Within the entries that follow, show each line where the word "stayed" occurs.
:: PROVIDED DATA
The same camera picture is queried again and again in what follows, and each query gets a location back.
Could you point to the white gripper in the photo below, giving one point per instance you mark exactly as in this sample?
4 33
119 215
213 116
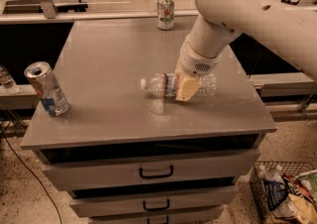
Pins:
197 60

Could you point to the clear plastic water bottle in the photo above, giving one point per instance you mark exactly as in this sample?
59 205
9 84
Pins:
162 85

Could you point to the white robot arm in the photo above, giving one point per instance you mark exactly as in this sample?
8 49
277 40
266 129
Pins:
288 31

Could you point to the bottle on left ledge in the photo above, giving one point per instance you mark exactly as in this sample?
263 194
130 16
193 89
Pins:
7 81

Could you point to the white green soda can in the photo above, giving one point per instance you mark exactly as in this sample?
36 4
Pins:
165 14

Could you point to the grey drawer cabinet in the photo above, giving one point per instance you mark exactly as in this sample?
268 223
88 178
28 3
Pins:
111 118

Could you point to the middle grey drawer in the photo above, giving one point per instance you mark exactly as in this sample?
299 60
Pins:
156 202

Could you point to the grey drawer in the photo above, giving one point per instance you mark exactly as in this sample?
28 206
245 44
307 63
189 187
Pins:
151 170
156 202
193 216

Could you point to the bottom grey drawer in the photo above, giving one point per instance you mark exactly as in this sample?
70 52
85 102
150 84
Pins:
193 216

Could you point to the silver blue soda can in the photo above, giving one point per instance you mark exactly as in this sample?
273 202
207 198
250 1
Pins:
41 77

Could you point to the top grey drawer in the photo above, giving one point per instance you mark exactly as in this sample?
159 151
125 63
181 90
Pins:
151 170

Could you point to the snack bag in basket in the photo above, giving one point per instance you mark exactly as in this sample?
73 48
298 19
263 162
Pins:
300 203

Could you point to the wire mesh basket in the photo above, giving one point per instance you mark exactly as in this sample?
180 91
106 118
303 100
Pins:
258 191

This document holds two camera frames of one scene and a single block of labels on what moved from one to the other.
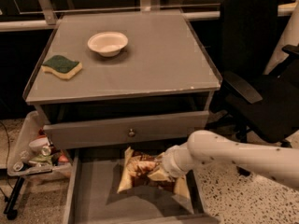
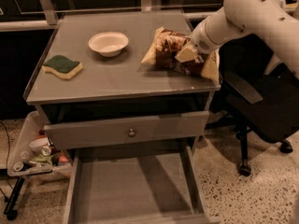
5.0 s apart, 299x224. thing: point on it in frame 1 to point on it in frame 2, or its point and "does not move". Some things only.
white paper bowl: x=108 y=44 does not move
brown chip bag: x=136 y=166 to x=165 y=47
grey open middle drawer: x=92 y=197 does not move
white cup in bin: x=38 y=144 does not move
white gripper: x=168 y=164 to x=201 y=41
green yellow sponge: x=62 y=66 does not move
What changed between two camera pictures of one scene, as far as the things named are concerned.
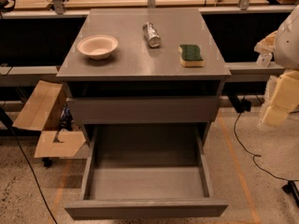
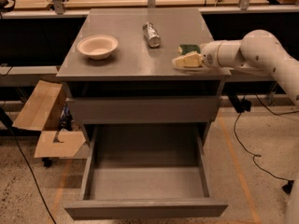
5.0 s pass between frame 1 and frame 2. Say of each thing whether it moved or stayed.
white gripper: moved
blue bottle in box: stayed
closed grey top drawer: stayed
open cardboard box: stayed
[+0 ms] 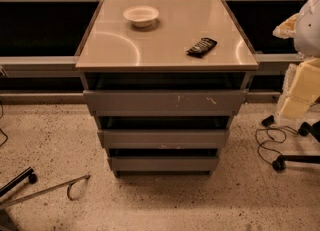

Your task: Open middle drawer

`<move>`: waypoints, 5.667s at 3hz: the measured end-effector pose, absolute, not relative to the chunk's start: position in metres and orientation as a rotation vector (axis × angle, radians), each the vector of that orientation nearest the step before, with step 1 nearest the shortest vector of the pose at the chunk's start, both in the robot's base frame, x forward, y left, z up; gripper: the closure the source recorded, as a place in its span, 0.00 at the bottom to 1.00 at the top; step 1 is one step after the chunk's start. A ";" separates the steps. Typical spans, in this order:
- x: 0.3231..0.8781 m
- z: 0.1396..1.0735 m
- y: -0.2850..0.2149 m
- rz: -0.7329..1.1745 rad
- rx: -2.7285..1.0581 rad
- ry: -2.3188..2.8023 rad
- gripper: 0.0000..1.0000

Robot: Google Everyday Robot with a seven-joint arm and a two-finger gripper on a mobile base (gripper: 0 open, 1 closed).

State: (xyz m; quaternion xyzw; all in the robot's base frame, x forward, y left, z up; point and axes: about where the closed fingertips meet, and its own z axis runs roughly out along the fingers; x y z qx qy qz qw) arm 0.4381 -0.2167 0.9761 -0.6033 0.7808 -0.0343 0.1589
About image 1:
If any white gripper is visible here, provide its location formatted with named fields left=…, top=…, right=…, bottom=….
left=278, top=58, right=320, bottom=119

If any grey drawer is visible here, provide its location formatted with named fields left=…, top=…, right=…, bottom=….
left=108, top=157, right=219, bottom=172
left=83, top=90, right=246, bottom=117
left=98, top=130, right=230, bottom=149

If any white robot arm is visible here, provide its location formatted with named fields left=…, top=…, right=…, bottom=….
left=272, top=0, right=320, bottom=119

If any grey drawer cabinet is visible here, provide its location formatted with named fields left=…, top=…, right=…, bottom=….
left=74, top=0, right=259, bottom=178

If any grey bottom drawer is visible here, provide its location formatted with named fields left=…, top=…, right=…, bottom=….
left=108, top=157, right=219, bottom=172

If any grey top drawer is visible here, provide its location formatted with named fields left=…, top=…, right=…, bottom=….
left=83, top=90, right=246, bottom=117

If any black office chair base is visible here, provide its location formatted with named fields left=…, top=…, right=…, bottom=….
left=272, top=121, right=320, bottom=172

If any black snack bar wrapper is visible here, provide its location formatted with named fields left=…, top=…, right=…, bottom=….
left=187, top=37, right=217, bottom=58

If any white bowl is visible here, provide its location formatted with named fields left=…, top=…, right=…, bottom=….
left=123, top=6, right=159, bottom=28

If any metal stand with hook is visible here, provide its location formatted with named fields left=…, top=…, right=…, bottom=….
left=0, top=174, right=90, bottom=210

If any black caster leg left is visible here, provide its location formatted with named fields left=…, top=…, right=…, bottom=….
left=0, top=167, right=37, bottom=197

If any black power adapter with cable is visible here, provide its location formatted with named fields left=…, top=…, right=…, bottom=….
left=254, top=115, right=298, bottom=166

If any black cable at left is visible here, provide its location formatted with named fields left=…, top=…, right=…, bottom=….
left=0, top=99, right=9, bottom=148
::::
## [SOLUTION BELOW]
5.0 s pass between frame 1 and frame 2. Say of each thing whether it moved or stayed.
blue bottle in box: stayed
closed grey top drawer: stayed
open cardboard box: stayed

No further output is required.